**AIM OF THE TASK:**
Write the listing below out again exactly, dropping the images.

**GIVEN DATA:**
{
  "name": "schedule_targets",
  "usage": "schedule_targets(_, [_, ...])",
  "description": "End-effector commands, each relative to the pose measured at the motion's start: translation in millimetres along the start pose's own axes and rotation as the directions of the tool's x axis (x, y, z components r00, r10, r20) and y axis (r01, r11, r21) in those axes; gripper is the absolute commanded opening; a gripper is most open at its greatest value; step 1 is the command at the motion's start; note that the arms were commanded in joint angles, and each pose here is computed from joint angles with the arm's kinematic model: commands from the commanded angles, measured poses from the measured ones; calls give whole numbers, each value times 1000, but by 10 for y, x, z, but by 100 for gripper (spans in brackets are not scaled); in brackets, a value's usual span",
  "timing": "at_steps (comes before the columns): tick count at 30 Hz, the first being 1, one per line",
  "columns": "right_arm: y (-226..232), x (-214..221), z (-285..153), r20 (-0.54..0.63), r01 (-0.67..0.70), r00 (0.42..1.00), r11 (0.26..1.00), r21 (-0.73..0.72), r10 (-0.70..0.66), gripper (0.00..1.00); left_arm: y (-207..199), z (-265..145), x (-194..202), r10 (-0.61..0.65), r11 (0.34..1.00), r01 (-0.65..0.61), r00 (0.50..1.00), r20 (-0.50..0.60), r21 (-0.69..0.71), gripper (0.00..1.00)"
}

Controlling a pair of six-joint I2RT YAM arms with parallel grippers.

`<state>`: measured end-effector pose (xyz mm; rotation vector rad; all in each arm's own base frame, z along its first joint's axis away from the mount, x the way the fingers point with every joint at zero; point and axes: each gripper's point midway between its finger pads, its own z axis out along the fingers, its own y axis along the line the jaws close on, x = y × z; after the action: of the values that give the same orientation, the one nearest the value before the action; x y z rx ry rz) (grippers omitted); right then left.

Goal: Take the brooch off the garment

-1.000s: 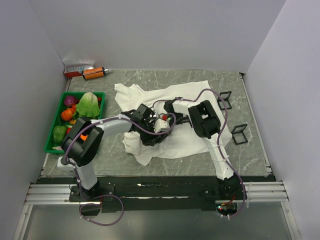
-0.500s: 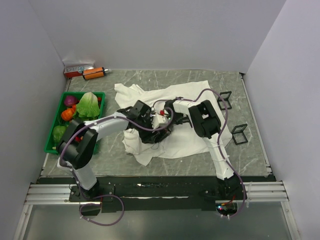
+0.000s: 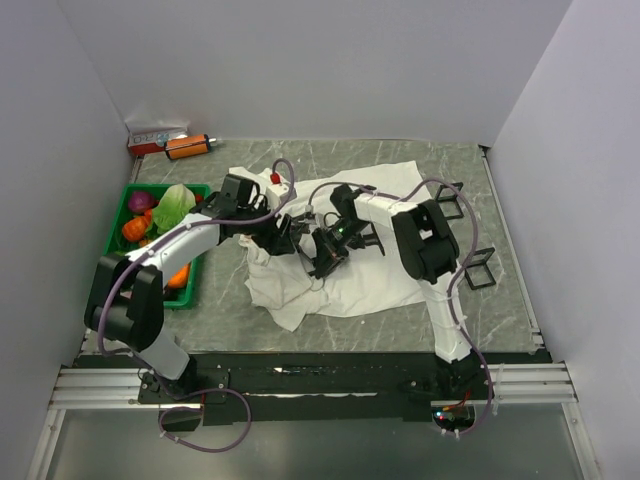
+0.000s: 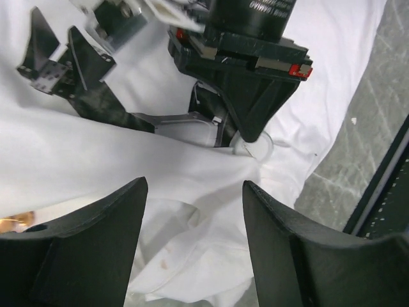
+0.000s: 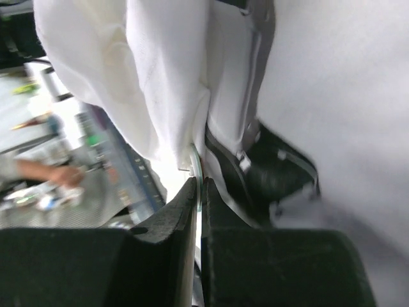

**RESULT BELOW:**
{
  "name": "schedule_targets",
  "usage": "schedule_targets(_, [_, ...])",
  "description": "End-effector commands, each relative to the pose measured at the motion's start: translation in millimetres along the start pose's own axes and rotation as the directions of the tool's x axis (x, y, z components r00, r10, r20) and y axis (r01, r11, r21) in those axes; gripper is the absolute commanded opening; a gripper is most open at its greatest value; step 1 is the command at the motion's start; note that the arms were commanded in joint angles, and each pose here is computed from joint angles with the arm's kinematic model: commands from the commanded angles, measured poses from the measured ones; calls give whole numbers, each value times 1000, but by 10 for y, x, z, but by 100 for gripper (spans in brackets are not scaled); in brackets, a value's usual span",
  "timing": "at_steps (comes before the columns): tick count at 30 Hz, the first being 1, one per line",
  "columns": "right_arm: y (-226..232), x (-214..221), z (-285..153), r20 (-0.54..0.63), r01 (-0.67..0.70), r00 (0.42..1.00), r11 (0.26..1.00), r21 (-0.73..0.72), r10 (-0.70..0.66), gripper (0.00..1.00); left_arm: y (-207..199), z (-265..145), x (-194..202), r10 (-0.61..0.65), r11 (0.34..1.00), r01 (-0.65..0.61), r00 (0.50..1.00), r20 (-0.50..0.60), r21 (-0.69..0.71), gripper (0.00..1.00)"
}

Controlling a pair of six-joint I2RT YAM arms with parallel grippers.

`<state>`: measured end-effector pose (xyz mm; rotation vector rad; all in each arm's own base frame, z along its first joint's axis away from the mount, x the way the fingers point with every joint at zero; point and axes: each gripper's point midway between its finger pads, its own z axis out along the fingers, its own y axis along the line the jaws close on, x = y × z; after the action: of the values that give the same orientation, the one nearest the value before the action; x y z rx ry rz) (grippers omitted); right then left.

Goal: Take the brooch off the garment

-1.000s: 
-0.500s: 
+0.000s: 
+0.000s: 
+0.000s: 

No more work is needed on this exercise.